Alternate therapies such as mannitol or acetazolamide for elevated ICP in the setting of meningoencephalities are not currently recommended. ⁸ Corticosteroids may be considered in select settings, including IRIS with CNS inflammation and increased ICP, cryptococcomas with mass effect and oedema, and acute respiratory distress syndrome (ARDS).
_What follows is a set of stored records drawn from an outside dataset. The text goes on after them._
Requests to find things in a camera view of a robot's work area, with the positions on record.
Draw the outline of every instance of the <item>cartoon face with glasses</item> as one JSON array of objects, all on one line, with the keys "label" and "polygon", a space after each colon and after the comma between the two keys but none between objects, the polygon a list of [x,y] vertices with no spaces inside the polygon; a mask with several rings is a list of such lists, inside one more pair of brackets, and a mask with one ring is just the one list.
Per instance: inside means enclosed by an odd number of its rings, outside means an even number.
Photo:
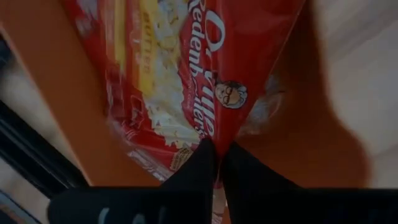
[{"label": "cartoon face with glasses", "polygon": [[239,109],[248,98],[247,88],[235,81],[217,81],[215,94],[224,107],[231,109]]}]

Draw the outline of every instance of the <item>yellow label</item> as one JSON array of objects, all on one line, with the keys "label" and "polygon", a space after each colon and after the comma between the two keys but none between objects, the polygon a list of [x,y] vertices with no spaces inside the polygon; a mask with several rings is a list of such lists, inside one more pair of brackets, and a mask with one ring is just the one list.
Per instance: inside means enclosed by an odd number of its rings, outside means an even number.
[{"label": "yellow label", "polygon": [[141,0],[141,59],[139,63],[139,90],[146,96],[154,92],[154,70],[157,42],[153,21],[157,14],[157,0]]},{"label": "yellow label", "polygon": [[126,0],[114,0],[114,57],[121,68],[126,64]]}]

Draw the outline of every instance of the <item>wooden floor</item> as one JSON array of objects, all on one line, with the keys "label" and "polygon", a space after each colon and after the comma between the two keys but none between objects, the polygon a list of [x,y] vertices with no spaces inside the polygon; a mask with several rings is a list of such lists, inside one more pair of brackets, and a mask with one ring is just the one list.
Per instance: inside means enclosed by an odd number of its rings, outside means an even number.
[{"label": "wooden floor", "polygon": [[[396,188],[398,1],[317,0],[315,7],[333,109],[371,158],[369,187]],[[46,105],[17,63],[0,78],[0,99],[74,161],[57,125],[48,119]],[[49,201],[2,161],[0,189],[46,223]]]}]

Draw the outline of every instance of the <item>popcorn bag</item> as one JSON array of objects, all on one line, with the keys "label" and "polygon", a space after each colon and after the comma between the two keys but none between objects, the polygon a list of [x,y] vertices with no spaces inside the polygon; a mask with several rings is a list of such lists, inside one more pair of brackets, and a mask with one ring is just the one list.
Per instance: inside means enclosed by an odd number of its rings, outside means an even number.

For patients who develop pulmonary cryptococcosis with mild to moderate illness (no diffuse pulmonary infiltrates, ARDS or dissemination,) fluconazole 400 mg for 6–12 months is recommended (Table 2), although there have been no randomized trials to date that have determined the optimal treatment in HIV-infected persons. ⁸ Patients with disease manifesting as a severe pulmonary illness, such as ARDS, should be initially managed with amphotericin B (0.7–1 mg/kg/day) plus flucytosine, as in meningitis. ⁸ Therapy for non-CNS disease can generally be discontinued after one year of therapy if the CD4 count is >100 cells/mm³ and the titre is ≤ 1:512 and/or is stable.

CONCLUSION

In summary, cryptococcal disease remains an important cause of morbidity and mortality, particularly in HIV patients in resource-poor environments. Cryptococcal infection should be considered in the differential diagnosis of immunocompromised patients presenting with meningitis, pneumonia or molluscum-like skin lesions. Updated treatment guidelines have recently been published to assist in the management of cryptococcal disease. ⁸ Although still a significant cause of morbidity and mortality in the HIV patient, great strides have been made to reduce this burden through adherence to treatment guidelines and the availability of HAART.